◆ What needs to be done: Count how many lines of the material below have the word "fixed" and give only the number.

◆ Raw data:
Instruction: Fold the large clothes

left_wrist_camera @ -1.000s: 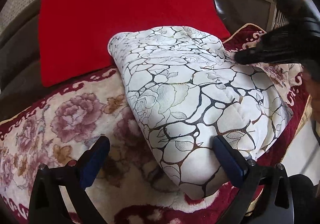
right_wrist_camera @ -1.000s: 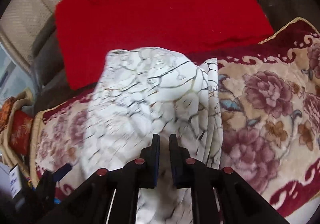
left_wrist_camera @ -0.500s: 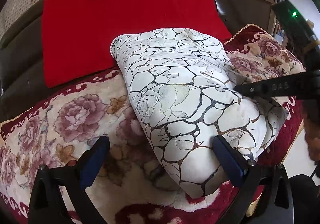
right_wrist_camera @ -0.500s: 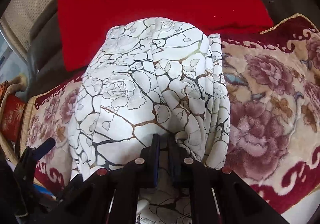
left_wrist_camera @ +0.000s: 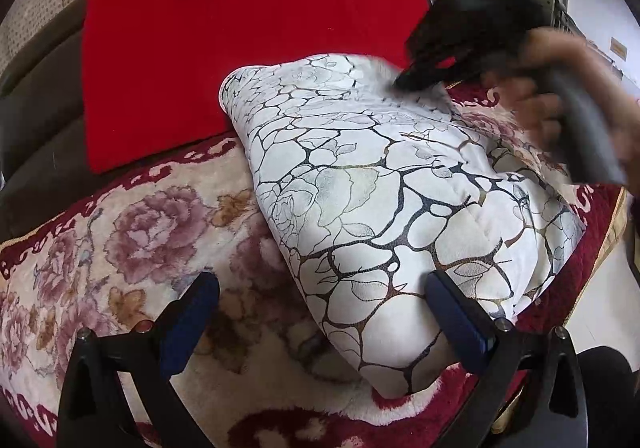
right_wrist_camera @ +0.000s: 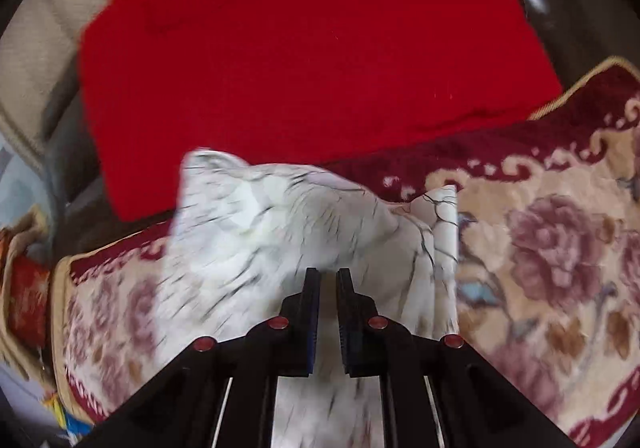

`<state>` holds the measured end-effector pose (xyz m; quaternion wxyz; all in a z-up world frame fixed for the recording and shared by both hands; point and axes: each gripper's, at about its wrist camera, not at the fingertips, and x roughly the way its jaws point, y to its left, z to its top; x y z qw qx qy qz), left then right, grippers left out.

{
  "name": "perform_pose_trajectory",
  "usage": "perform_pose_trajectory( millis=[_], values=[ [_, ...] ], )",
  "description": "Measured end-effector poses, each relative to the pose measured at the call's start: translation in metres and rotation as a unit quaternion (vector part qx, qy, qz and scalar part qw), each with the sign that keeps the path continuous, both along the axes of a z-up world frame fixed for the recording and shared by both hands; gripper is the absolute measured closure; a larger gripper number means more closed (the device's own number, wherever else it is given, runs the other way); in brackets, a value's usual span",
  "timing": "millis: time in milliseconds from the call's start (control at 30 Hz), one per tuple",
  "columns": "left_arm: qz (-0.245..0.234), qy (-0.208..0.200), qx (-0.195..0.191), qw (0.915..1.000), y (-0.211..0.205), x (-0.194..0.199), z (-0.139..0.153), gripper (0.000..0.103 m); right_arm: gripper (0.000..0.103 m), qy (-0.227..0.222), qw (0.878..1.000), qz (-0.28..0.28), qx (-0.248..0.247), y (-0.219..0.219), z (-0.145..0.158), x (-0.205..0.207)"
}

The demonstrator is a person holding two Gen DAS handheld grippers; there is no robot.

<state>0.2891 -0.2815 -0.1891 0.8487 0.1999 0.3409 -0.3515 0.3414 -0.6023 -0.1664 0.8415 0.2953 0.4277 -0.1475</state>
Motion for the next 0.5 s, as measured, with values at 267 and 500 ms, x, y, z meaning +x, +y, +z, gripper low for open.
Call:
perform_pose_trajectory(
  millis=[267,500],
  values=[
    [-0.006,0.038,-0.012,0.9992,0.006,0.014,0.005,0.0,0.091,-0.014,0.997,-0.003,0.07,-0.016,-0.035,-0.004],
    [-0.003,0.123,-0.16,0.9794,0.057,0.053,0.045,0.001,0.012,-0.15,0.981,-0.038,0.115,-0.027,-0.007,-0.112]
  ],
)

◆ Reply: 2